> WHAT YOU ARE ASKED TO DO: When you find the word "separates" in a line of the entries, please copy the whole line.

-------- MATERIAL PROVIDED --------

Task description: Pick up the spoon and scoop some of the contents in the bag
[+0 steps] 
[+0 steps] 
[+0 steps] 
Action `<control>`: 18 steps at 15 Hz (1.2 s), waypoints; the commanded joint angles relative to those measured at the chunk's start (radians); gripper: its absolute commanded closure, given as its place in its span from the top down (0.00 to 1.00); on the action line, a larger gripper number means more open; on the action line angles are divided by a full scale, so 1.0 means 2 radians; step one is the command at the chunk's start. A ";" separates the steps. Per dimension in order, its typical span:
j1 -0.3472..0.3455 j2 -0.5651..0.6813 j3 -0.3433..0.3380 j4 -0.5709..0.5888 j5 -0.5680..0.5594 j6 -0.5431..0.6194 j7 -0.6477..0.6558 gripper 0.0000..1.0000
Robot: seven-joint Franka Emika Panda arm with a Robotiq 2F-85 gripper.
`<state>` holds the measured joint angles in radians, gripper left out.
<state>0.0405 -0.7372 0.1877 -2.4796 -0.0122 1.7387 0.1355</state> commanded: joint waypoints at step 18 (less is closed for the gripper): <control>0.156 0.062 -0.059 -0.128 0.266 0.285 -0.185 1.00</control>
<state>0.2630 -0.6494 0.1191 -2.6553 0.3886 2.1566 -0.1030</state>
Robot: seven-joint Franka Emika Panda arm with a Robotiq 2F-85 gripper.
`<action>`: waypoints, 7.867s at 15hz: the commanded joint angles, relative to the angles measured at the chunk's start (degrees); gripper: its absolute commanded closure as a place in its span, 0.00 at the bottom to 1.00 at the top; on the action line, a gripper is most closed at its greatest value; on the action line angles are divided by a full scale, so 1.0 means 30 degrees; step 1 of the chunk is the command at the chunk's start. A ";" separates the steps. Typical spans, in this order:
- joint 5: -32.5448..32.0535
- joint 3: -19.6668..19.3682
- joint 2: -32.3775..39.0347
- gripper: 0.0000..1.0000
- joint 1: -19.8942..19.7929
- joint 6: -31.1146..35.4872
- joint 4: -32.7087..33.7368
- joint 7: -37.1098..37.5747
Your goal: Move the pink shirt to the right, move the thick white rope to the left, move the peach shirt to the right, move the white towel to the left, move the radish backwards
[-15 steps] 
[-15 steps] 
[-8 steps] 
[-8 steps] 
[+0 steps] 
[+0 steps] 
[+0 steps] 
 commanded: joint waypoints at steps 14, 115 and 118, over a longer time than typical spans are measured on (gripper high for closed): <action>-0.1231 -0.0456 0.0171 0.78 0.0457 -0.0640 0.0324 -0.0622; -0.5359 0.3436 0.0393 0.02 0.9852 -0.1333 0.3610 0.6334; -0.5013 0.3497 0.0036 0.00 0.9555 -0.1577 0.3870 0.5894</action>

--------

> RESPONSE AREA:
Action `<control>`: 18 steps at 15 Hz (1.2 s), waypoints; the commanded joint angles relative to those measured at the chunk's start (radians); gripper: its absolute commanded closure, given as its place in its span from the top down (0.00 to 1.00); on the action line, a larger gripper number means more open; on the action line angles are divided by a full scale, so 1.0 means 2 radians; step one is the command at the chunk's start. A ";" separates the steps. Per dimension in order, its typical span:
`<action>`: waypoints, 7.867s at 15hz: the commanded joint angles, relative to the angles measured at the chunk's start (degrees); gripper: its absolute commanded closure as a place in its span, 0.00 at the bottom to 1.00 at the top; on the action line, a gripper is most closed at its greatest value; on the action line angles are divided by a full scale, so 1.0 means 30 degrees; step 1 of the chunk is the command at the chunk's start. A ";" separates the steps. Typical spans, in this order:

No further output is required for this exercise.